Task statement: When copying the data below, keep only the lines from the one with "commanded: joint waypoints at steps" through the one with "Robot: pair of", word for word, and skip the pictures.
....
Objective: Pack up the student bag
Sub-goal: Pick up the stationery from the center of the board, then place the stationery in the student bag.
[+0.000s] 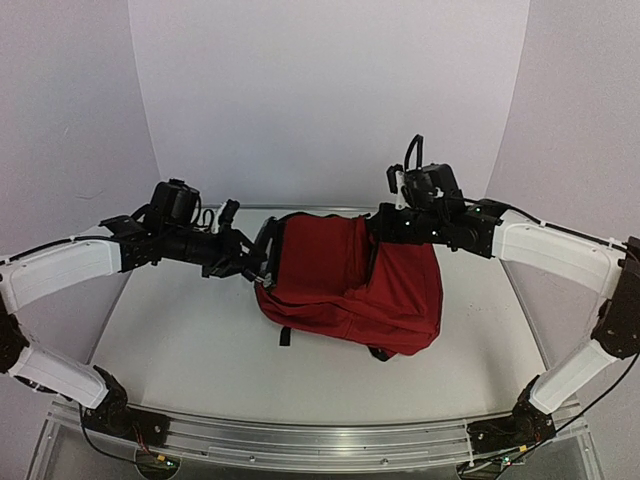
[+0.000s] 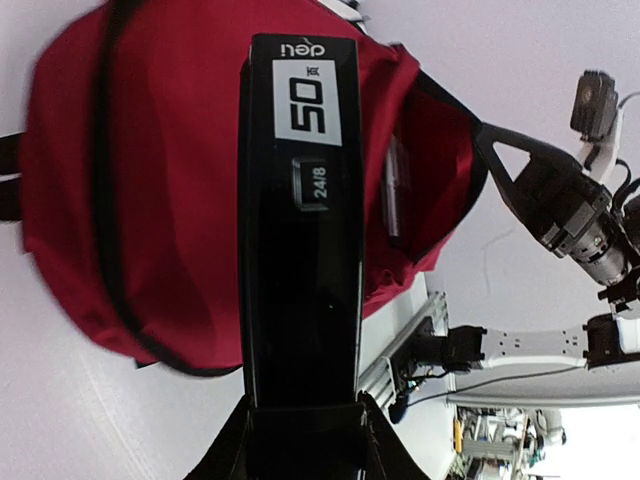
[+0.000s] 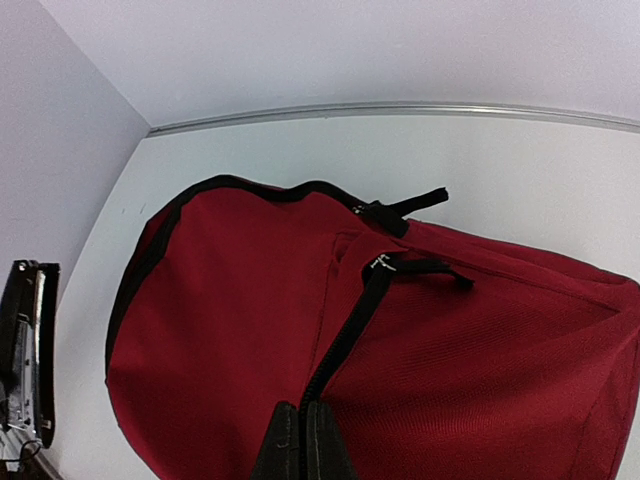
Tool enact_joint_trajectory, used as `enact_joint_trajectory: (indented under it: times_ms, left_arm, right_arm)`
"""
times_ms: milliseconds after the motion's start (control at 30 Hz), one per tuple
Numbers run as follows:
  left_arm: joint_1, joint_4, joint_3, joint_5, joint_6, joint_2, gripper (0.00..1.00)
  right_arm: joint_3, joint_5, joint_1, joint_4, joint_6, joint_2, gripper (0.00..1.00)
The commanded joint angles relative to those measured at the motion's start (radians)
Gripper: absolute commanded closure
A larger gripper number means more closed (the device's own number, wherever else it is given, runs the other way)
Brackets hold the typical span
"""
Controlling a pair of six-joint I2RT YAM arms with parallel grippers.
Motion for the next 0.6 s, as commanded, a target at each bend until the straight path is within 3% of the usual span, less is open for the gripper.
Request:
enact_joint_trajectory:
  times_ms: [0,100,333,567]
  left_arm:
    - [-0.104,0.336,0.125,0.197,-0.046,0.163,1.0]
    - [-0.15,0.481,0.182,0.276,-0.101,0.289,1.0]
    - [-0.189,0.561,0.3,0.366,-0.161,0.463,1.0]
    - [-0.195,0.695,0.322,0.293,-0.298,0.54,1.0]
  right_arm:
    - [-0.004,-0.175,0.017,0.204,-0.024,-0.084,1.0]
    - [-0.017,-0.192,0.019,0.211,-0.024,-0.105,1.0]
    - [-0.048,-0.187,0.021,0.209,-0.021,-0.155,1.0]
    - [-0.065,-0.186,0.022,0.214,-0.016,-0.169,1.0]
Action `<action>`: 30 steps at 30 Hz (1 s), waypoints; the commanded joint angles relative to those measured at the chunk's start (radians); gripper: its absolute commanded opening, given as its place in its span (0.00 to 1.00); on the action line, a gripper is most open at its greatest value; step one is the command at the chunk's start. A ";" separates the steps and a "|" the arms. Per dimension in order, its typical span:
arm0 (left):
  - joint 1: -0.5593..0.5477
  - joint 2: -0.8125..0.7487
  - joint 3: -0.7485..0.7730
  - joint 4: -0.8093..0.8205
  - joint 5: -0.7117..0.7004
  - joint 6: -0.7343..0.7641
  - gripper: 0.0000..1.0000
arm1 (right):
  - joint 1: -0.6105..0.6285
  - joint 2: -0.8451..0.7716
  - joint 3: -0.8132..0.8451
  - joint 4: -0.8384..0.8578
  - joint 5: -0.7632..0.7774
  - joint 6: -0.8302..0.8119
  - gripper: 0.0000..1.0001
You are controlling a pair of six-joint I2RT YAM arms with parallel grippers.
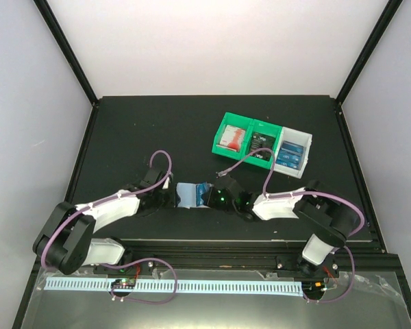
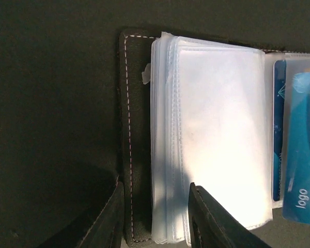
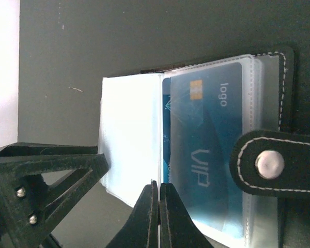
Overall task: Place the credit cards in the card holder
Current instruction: Insert the credit card into the card holder.
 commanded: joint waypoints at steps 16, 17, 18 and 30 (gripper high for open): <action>0.006 -0.028 -0.008 -0.022 -0.055 -0.018 0.57 | -0.018 0.120 0.001 0.196 -0.075 0.055 0.01; 0.005 -0.028 -0.008 -0.020 -0.055 -0.018 0.56 | -0.019 0.123 0.001 0.189 -0.069 0.059 0.01; 0.005 -0.028 -0.008 -0.020 -0.054 -0.017 0.55 | -0.019 0.122 -0.001 0.182 -0.061 0.062 0.01; 0.005 0.010 -0.003 -0.018 -0.056 -0.009 0.47 | -0.021 0.085 -0.008 0.141 -0.001 0.057 0.01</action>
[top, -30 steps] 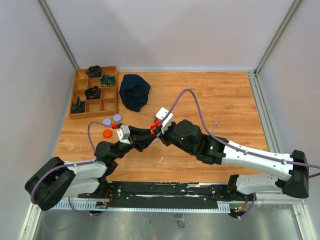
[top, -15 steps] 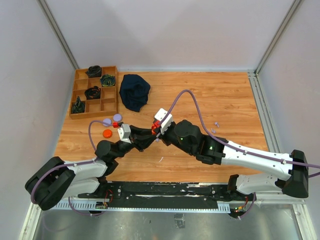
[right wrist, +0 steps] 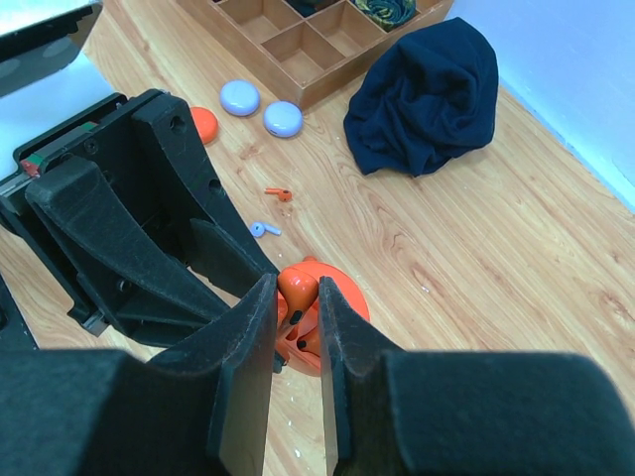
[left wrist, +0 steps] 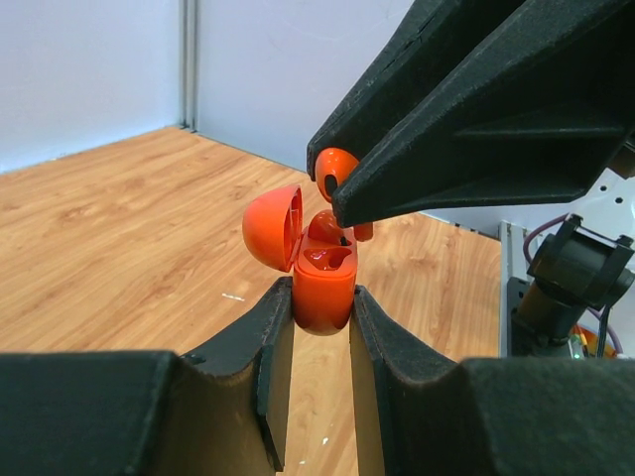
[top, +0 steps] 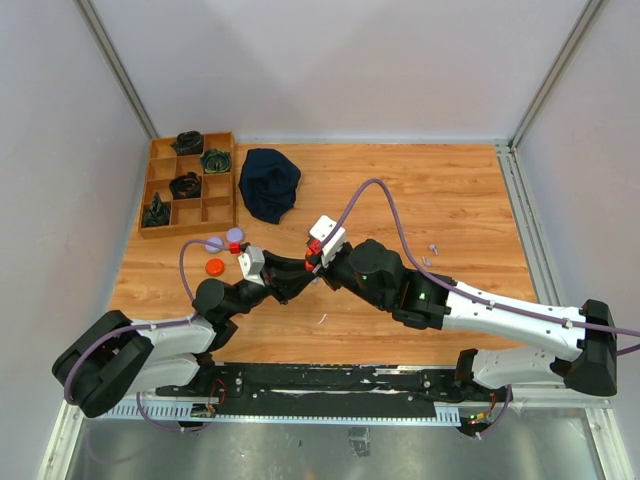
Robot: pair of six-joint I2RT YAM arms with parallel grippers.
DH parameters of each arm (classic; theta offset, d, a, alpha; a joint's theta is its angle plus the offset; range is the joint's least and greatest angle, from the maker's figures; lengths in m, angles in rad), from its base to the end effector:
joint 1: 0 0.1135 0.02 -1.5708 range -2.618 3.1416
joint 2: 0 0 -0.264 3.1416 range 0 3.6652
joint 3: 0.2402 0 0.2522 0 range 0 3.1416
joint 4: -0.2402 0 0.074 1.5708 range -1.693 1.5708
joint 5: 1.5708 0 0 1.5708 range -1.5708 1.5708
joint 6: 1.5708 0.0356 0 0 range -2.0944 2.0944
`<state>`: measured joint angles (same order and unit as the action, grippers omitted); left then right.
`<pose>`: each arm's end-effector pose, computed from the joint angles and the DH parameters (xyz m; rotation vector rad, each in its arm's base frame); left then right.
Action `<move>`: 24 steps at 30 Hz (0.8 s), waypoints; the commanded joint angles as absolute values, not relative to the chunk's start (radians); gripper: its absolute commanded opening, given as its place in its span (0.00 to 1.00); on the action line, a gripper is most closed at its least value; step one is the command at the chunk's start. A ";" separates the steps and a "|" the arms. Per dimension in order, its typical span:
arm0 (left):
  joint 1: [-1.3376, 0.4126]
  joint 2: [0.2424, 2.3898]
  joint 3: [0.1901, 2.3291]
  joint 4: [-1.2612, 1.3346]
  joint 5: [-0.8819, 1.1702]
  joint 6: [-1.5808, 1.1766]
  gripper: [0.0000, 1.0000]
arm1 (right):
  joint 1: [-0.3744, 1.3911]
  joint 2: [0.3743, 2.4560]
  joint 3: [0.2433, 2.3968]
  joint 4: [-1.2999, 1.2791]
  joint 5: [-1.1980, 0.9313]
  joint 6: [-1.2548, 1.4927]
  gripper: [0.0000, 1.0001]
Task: Insert the wireless bluetooth earbuds into the charging case
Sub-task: Place the earbud in the charging case.
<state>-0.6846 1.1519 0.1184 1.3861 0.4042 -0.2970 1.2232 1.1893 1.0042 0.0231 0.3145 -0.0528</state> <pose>0.1381 -0.1308 0.2118 0.6111 1.1753 -1.0885 0.1057 0.2595 0.3550 -0.8506 1.5421 0.5886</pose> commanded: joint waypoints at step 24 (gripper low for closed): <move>-0.690 1.129 0.164 1.391 0.376 -0.420 0.00 | 1.236 1.152 0.954 0.029 0.342 -0.067 0.21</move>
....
Result:
 commanded: joint waypoints at steps 16, 17, 18 and 30 (gripper high for open): <action>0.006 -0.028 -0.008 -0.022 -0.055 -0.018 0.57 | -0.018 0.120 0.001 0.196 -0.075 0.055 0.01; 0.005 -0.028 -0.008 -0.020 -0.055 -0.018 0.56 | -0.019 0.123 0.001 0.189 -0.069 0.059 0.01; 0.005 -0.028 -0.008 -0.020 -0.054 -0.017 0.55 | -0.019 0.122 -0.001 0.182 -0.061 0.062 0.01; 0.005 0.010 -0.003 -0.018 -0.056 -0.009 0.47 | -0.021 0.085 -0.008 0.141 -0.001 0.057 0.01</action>
[top, -30 steps] 
[top, -15 steps] 
[right wrist, +0 steps] 
[left wrist, +0 steps] 
[top, +0 steps] 
Robot: pair of six-joint I2RT YAM arms with parallel grippers.

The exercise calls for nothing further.